The price of the second-largest cryptocurrency has recovered to about $3,500. The asset must clear the $3,800–$3,900 area to pursue new highs, according to analyst Michaël van de Poppe.
Technically speaking, $ETH is in accumulation land.
It needs to bereak the $3,800-3,900 area and then we’re off towards new ATHs.
Overall, it’s still 20-30% to go before we’re back to the levels before October 10th.
Things take time. pic.twitter.com/rl4UxB9kL2
— Michaël van de Poppe (@CryptoMichNL) November 11, 2025
Investor Ted Pillows noted that Ethereum tried to hold above $3,700 but ultimately slipped. If the coin can reclaim that level, the next target is the $4,000–$4,100 area.
$ETH failed to reclaim the $3,700 level and is now going down.
There’s some strong support for Ethereum around $3,400 which could get retested.
In case ETH is able to reclaim the $3,700 level, it’ll tap the $4,000-$4,100 liquidity zone. pic.twitter.com/R2TmxklLvD
— Ted (@TedPillows) November 11, 2025
Trader Crypto-ROD pointed to the same level.
Analyst Jelle said the asset’s next move depends on bulls, who “need to step in” for Ethereum.
Bulls really need to step in for $ETH as well.
Lose current area too and we have a disgusting deviation on our hands.
The sooner we get back above 4k, the better. pic.twitter.com/XQ3iRupumE
— Jelle (@CryptoJelleNL) November 11, 2025
“If we lose the current area as well, we will get an extremely unpleasant deviation. The sooner we get back above $4,000, the better,” he wrote.
Investors currently hold about 4.2 million ETH bought at an average cost between $3,600 and $3,815. Those levels have formed a potential resistance zone. If market participants sell near breakeven, it could slow Ethereum’s upward momentum.
At the time of writing, the second-largest cryptocurrency trades around $3,550, down 1.4% over the past 24 hours.
A potential catalyst
Ethereum balances on the largest crypto exchange, Binance, have fallen to their lowest since last May, noted CryptoQuant contributor Arab_Chain.
Ethereum Exchange Supply on Binance Falls to Its Lowest Level Since Last May
“Overall, current indicators reflect a transitional phase in the Ethereum market, where investors appear to be accumulating and holding.” – By @ArabxChain
Read more ⤵️https://t.co/zwIkpf5Yh1 pic.twitter.com/vNLCJQyuIl
— CryptoQuant.com (@cryptoquant_com) November 11, 2025
The ratio of the asset’s available supply on the platform has reached 0.0327, extending a downtrend that began mid-year. Peaks were seen in June–July, followed by a sharp contraction in November.
Falling exchange balances of Ethereum are traditionally viewed as a medium-term bullish signal: fewer coins available to sell reduces market pressure.
The move coincided with a pullback from the August–September highs at $4,500–$5,000 to around $3,500. According to Arab_Chain, this indicates a shift from profit-taking to accumulation.
“If the current trend of declining Ethereum supply on Binance continues, we may see a reduction in liquidity available for sale. This would support potential price stabilization and a possible return to an uptrend as risk appetite improves,” the expert stressed.
However, he warned that persistently weak demand and lower on-chain activity could usher in a sideways market or a short-term drop.

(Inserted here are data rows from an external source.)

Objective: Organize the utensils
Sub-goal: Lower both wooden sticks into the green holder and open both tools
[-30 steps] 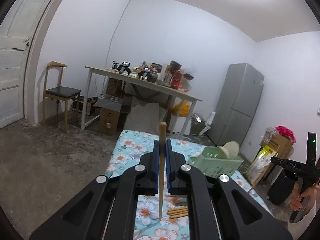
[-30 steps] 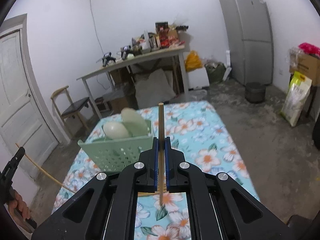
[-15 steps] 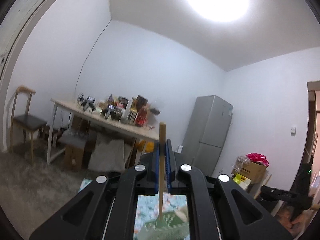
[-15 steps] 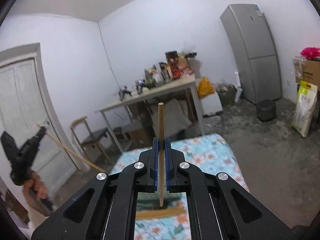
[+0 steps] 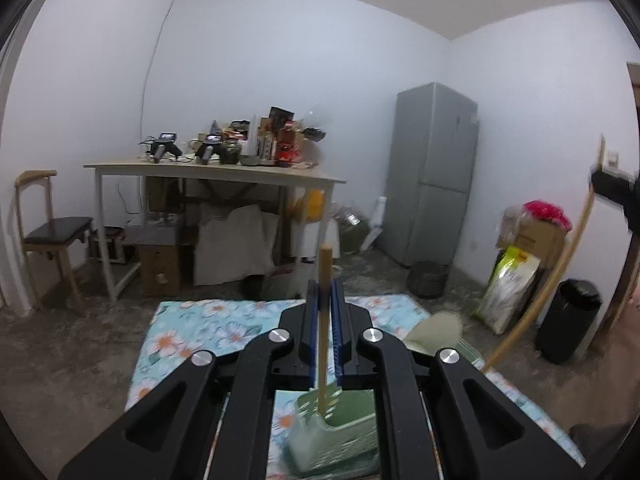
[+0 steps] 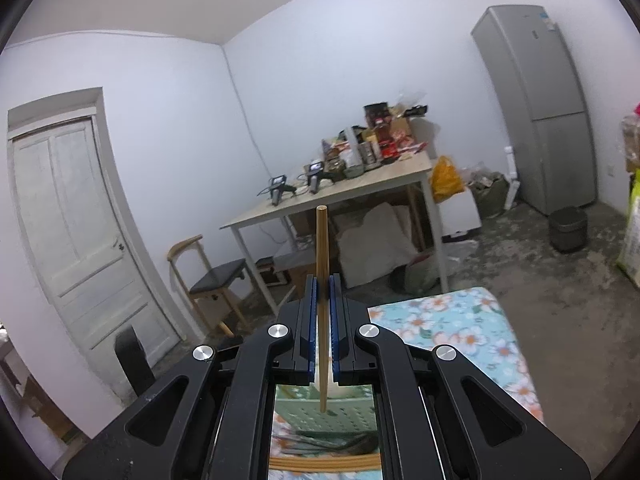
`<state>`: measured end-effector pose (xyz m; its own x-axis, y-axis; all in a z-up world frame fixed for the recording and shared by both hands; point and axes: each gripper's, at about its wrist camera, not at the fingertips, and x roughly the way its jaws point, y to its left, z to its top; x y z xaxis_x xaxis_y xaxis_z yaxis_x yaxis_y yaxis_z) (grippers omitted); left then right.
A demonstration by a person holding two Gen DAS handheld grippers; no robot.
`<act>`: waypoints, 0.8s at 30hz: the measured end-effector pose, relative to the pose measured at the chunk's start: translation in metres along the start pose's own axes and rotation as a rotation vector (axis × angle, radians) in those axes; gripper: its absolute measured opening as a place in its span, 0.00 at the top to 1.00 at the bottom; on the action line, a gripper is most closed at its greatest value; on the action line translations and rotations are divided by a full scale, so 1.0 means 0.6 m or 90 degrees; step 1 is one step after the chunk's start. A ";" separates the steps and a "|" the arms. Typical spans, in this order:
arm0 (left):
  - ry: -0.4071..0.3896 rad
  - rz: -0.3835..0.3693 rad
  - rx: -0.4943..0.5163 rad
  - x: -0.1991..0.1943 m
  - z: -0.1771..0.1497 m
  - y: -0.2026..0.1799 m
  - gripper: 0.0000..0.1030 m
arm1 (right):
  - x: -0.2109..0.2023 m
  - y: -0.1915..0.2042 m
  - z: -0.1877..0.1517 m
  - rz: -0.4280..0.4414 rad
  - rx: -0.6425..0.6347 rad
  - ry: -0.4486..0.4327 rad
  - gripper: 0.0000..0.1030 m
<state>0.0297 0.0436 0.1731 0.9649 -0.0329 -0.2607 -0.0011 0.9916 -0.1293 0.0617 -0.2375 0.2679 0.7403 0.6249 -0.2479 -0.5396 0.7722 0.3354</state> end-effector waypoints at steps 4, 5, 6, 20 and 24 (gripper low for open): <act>-0.027 -0.009 -0.008 -0.035 -0.014 0.022 0.46 | 0.051 0.017 0.003 0.023 0.007 0.024 0.96; -0.031 -0.007 -0.009 -0.043 -0.013 0.029 0.45 | 0.067 0.024 0.002 0.031 0.011 0.030 0.96; -0.033 -0.006 -0.016 -0.057 -0.014 0.039 0.45 | 0.075 0.028 0.000 0.035 0.010 0.032 0.96; -0.030 0.041 -0.102 -0.193 -0.069 0.117 0.43 | 0.233 0.104 -0.143 -0.049 -0.124 0.144 0.95; -0.002 0.039 -0.121 -0.202 -0.094 0.124 0.43 | 0.241 0.088 -0.166 -0.054 -0.094 0.170 0.94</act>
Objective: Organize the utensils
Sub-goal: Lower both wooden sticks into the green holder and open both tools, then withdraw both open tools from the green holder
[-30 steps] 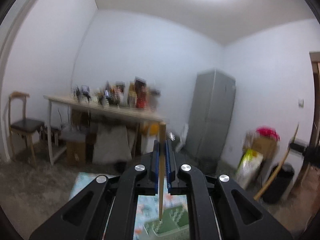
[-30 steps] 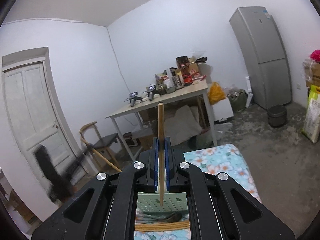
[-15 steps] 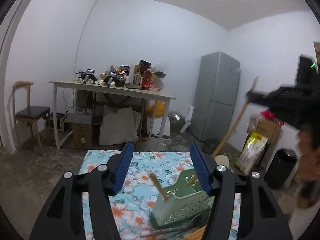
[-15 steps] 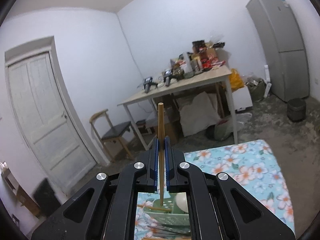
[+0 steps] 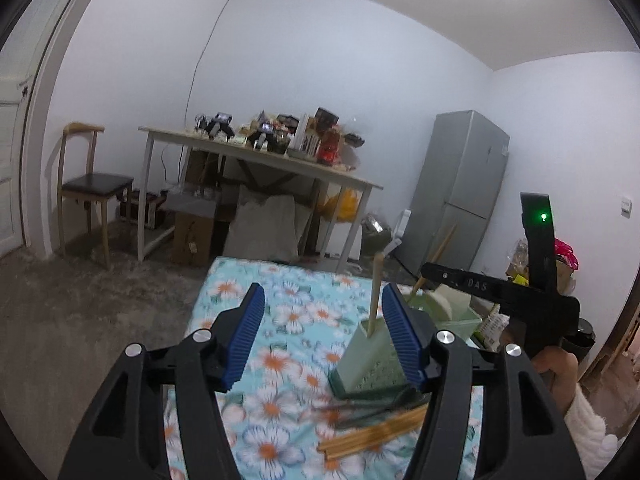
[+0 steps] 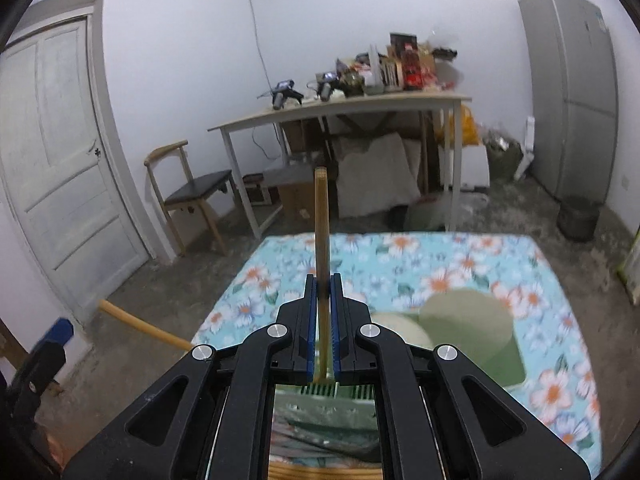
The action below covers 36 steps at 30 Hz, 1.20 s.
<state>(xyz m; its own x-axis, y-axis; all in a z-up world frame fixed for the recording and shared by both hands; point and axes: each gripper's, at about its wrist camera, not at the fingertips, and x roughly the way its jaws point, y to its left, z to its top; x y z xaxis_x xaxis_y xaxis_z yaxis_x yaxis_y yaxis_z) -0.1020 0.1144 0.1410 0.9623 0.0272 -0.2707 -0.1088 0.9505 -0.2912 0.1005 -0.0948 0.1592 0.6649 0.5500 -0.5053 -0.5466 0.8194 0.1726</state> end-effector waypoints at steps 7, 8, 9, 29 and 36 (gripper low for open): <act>0.083 -0.010 -0.064 0.009 -0.050 0.028 0.43 | -0.036 -0.011 -0.005 0.031 0.035 -0.006 0.72; 0.093 -0.010 -0.071 0.012 -0.055 0.030 0.43 | -0.041 -0.010 -0.004 0.040 0.037 -0.008 0.72; 0.105 -0.011 -0.078 0.014 -0.062 0.033 0.43 | -0.051 -0.008 -0.005 0.046 0.038 -0.011 0.69; 0.305 -0.140 -0.280 0.141 -0.149 0.084 0.44 | -0.177 -0.120 -0.051 0.037 0.144 -0.045 0.63; 0.377 -0.200 -0.350 0.236 -0.183 0.089 0.50 | -0.133 -0.204 -0.141 0.015 0.256 0.058 0.63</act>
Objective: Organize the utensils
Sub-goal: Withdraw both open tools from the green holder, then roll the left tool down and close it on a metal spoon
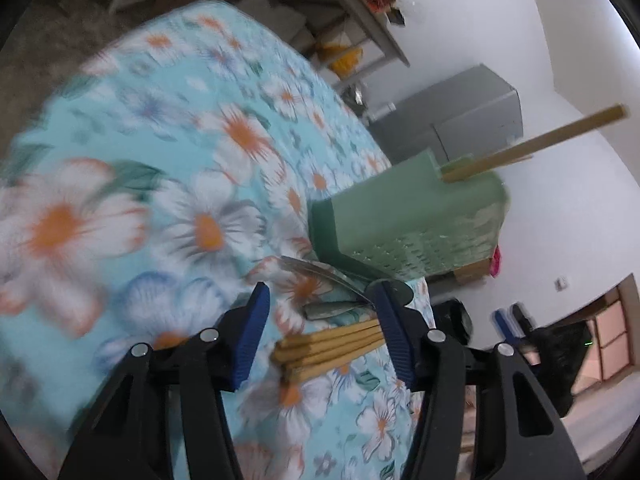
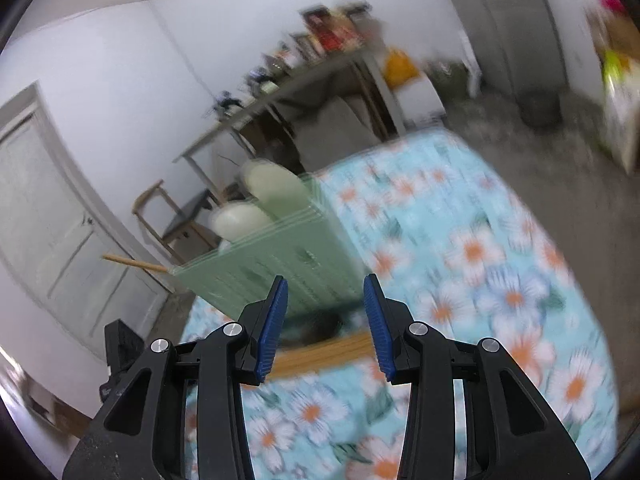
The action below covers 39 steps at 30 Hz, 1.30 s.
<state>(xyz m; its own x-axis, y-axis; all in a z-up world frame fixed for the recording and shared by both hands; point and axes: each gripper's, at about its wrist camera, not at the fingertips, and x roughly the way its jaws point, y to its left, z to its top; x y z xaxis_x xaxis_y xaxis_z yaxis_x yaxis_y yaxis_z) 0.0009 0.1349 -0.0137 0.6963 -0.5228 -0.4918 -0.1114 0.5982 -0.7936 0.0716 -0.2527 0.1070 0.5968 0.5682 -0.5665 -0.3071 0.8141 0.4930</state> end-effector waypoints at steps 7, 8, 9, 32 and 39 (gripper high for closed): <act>-0.046 0.024 -0.072 0.032 0.023 0.012 0.67 | 0.037 -0.053 -0.024 -0.016 0.075 0.035 0.65; -0.050 0.036 -0.086 0.036 0.023 0.017 0.82 | 0.040 -0.052 -0.026 -0.018 0.075 0.037 0.65; -0.057 0.044 -0.109 0.037 0.020 0.028 0.91 | 0.045 -0.050 -0.027 -0.017 0.074 0.041 0.65; -0.149 0.146 -0.011 -0.184 -0.161 -0.004 0.97 | 0.119 -0.017 -0.049 -0.004 0.046 0.112 0.65; -0.029 0.194 0.135 -0.156 -0.207 -0.042 0.84 | 0.123 -0.009 -0.044 -0.004 0.038 0.113 0.65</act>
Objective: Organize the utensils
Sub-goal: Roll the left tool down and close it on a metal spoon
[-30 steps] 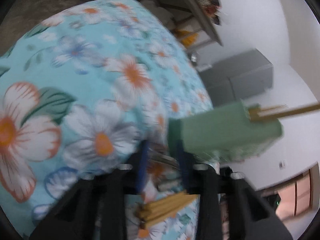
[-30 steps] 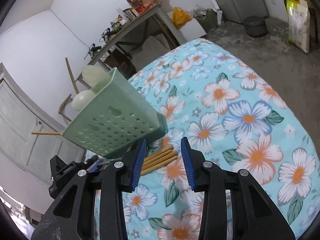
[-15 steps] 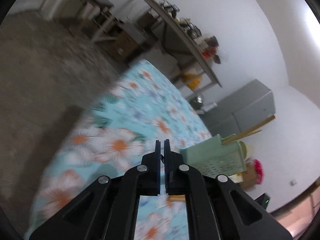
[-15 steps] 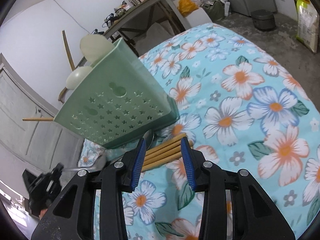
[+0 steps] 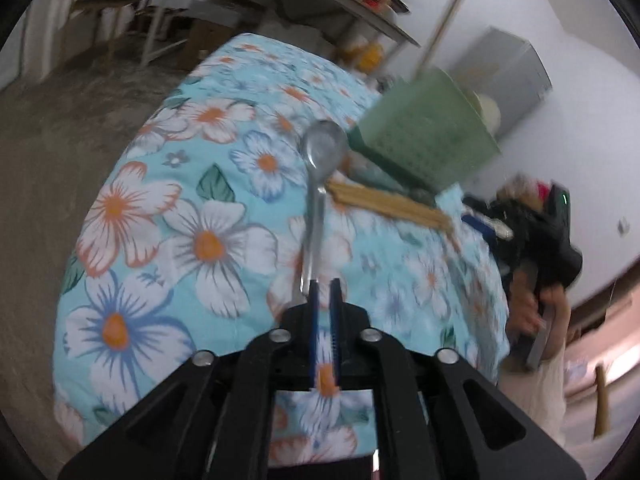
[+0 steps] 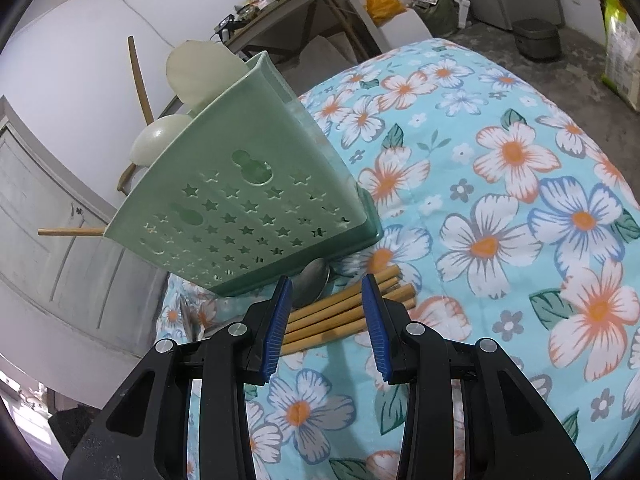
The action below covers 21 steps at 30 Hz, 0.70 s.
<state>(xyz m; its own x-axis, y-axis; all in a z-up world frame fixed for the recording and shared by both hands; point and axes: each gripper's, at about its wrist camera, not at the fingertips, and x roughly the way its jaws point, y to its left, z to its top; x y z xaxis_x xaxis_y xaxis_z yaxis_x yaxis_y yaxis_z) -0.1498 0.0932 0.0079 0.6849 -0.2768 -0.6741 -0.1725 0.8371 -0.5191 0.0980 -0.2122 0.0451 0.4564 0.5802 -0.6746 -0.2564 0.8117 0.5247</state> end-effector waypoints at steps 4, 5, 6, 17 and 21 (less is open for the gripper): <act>-0.004 0.005 0.032 -0.031 0.005 0.001 0.61 | 0.003 -0.005 0.003 -0.004 0.006 0.000 0.64; -0.013 0.008 0.041 -0.044 0.008 0.000 0.60 | 0.004 -0.007 0.004 -0.006 0.009 0.000 0.65; -0.023 0.009 0.047 -0.051 0.013 -0.001 0.58 | 0.005 -0.010 0.006 -0.007 0.011 0.000 0.65; 0.031 -0.014 0.193 0.078 0.184 0.002 0.55 | 0.006 -0.013 0.015 -0.020 0.004 0.002 0.65; 0.084 -0.056 0.177 0.139 0.229 0.018 0.56 | 0.007 -0.013 0.014 -0.019 -0.002 0.008 0.64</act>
<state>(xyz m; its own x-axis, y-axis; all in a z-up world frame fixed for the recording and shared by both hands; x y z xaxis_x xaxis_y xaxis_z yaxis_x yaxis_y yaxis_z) 0.0030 0.1440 0.0183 0.5873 -0.3975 -0.7050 0.0959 0.8991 -0.4271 0.1091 -0.2164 0.0426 0.4535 0.5569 -0.6958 -0.2453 0.8286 0.5033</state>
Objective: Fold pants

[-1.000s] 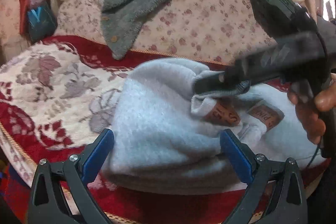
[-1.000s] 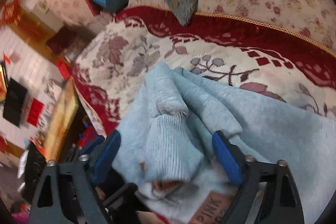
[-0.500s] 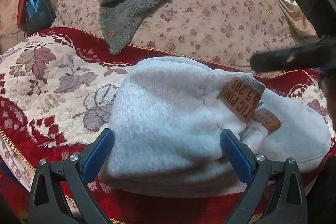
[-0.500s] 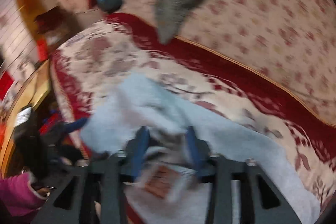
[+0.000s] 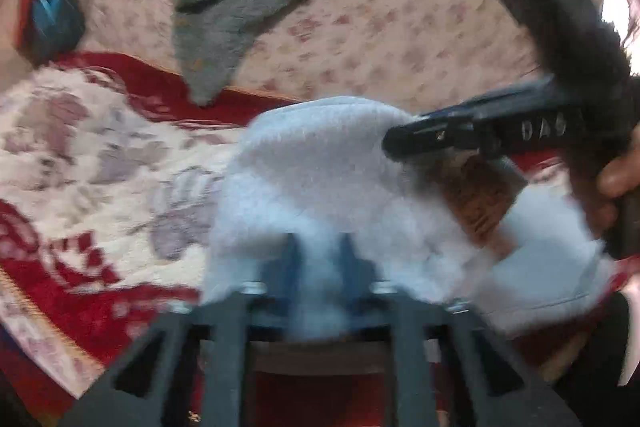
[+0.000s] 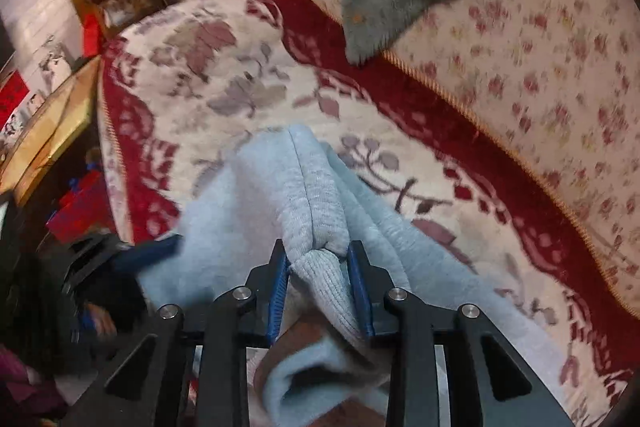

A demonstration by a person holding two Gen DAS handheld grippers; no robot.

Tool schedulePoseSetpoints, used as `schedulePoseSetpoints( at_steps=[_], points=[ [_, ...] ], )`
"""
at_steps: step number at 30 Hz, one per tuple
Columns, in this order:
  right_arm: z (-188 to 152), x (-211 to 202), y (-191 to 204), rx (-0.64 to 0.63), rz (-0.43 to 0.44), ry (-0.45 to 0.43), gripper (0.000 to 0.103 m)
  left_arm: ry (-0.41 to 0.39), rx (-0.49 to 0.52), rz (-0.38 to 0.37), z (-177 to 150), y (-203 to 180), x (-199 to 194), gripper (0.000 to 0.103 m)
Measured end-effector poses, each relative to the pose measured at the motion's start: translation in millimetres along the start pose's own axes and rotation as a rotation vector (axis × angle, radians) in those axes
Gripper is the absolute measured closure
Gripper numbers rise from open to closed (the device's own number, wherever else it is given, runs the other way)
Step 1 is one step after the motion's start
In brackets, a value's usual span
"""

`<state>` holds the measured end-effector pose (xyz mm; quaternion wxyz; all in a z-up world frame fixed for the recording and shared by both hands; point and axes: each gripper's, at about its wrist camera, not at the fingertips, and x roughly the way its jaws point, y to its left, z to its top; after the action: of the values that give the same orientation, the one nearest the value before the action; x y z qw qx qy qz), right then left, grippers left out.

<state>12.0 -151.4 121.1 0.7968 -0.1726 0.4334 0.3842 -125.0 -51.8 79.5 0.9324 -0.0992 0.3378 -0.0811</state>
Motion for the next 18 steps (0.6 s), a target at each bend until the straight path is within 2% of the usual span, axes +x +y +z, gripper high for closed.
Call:
schedulePoseSetpoints(
  at_steps=[5, 7, 8, 9, 11, 14, 17, 18],
  points=[
    [-8, -37, -10, 0.038, 0.022, -0.042, 0.072, -0.029, 0.092, -0.080, 5, -36, -16, 0.092],
    [-22, -38, -18, 0.067, 0.011, -0.038, 0.072, -0.041, 0.111, -0.071, 1, -47, -13, 0.063],
    [-30, -32, -22, 0.083, -0.004, -0.024, 0.072, -0.043, 0.117, -0.052, -1, -50, -9, 0.033],
    [-35, -25, -25, 0.089, -0.019, -0.011, 0.072, -0.044, 0.101, -0.042, -5, -51, -3, 0.027],
    [-49, 3, -35, 0.109, -0.107, 0.031, 0.073, -0.025, 0.070, -0.052, -9, -50, 8, 0.026],
    [-57, 21, -48, 0.177, -0.079, -0.029, 0.072, -0.015, 0.075, 0.019, -15, -48, 27, 0.026],
    [-58, 38, -52, 0.200, -0.096, -0.057, 0.064, 0.002, 0.059, 0.049, -19, -44, 40, 0.026],
    [-58, 40, -53, 0.194, -0.104, -0.063, 0.057, 0.003, 0.066, 0.053, -20, -44, 42, 0.025]
  ],
)
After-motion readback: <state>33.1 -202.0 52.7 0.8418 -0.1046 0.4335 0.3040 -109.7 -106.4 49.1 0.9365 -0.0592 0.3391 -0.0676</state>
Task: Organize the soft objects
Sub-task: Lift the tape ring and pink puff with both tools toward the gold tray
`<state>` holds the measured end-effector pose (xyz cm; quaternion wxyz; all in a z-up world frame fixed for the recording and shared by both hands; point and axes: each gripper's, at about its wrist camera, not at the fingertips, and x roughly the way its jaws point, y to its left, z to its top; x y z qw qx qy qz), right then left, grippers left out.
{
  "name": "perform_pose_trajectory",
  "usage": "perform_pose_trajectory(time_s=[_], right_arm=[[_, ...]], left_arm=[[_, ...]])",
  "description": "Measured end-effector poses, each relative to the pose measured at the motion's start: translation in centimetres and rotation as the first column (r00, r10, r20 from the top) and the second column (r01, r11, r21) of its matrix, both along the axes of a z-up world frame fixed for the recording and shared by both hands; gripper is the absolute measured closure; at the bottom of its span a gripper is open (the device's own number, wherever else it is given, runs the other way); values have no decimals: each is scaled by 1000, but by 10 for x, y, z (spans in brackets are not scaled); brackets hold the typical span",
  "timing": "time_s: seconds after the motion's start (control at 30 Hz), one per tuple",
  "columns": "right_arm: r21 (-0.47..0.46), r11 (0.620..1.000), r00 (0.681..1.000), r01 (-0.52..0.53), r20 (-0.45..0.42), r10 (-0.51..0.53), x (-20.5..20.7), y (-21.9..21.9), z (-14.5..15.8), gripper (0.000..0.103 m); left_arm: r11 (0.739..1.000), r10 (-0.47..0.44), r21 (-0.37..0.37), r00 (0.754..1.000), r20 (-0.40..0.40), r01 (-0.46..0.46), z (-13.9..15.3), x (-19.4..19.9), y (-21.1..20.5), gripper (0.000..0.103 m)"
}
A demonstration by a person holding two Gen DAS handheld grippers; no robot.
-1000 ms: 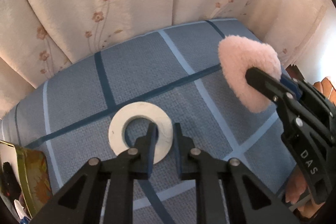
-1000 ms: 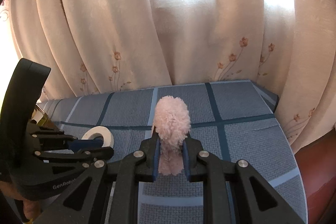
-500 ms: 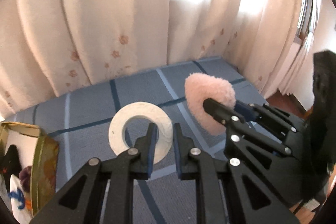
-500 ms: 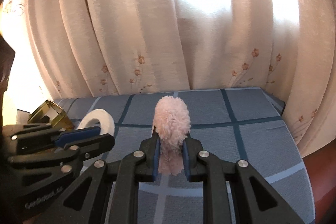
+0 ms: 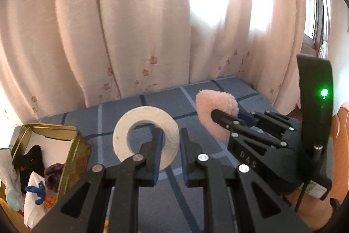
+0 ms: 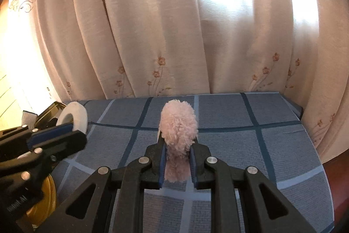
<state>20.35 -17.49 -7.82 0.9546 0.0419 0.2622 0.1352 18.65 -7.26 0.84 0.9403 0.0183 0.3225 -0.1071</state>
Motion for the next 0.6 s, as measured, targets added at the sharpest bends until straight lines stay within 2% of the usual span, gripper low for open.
perform_pose_trajectory(time_s=[0.17,0.43,0.6], right_arm=[[-7,1000,1000,-15,7,15,-3,10,0,83],[-60,998,997,-33,63,37,-16,32,5,83],[-59,997,996,-52,74,56,-20,42,6,83]], left_arm=[[999,16,-50,1000,-11,-16,-1,-4,19,89],[997,26,-70,1000,10,-25,-3,-19,26,89],[997,36,-73,999,27,-34,0,-28,33,89]])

Leon Waidmann, head of research at Onchain Foundation, added that about 10% of Ethereum’s total supply remains on exchanges.
Ethereum is now more scarce on centralized exchanges than Bitcoin! 🔥
Only ~10% of ETH’s total supply remains on exchanges — compared to ~14% for BTC.
This is a massive structural shift showing how much ETH has moved into staking, DeFi, and long-term custody.
Less ETH on… pic.twitter.com/DAyTCjJLzh
— Leon Waidmann 🔥 (@LeonWaidmann) November 11, 2025
“This is a massive structural shift showing how much ETH has moved into staking, DeFi and long-term custody. […] Such scarcity creates fundamental support for price growth in the long term,” the analyst said.
Earlier, the expert ShayanMarkets pointed out the return of whales to the Ethereum market.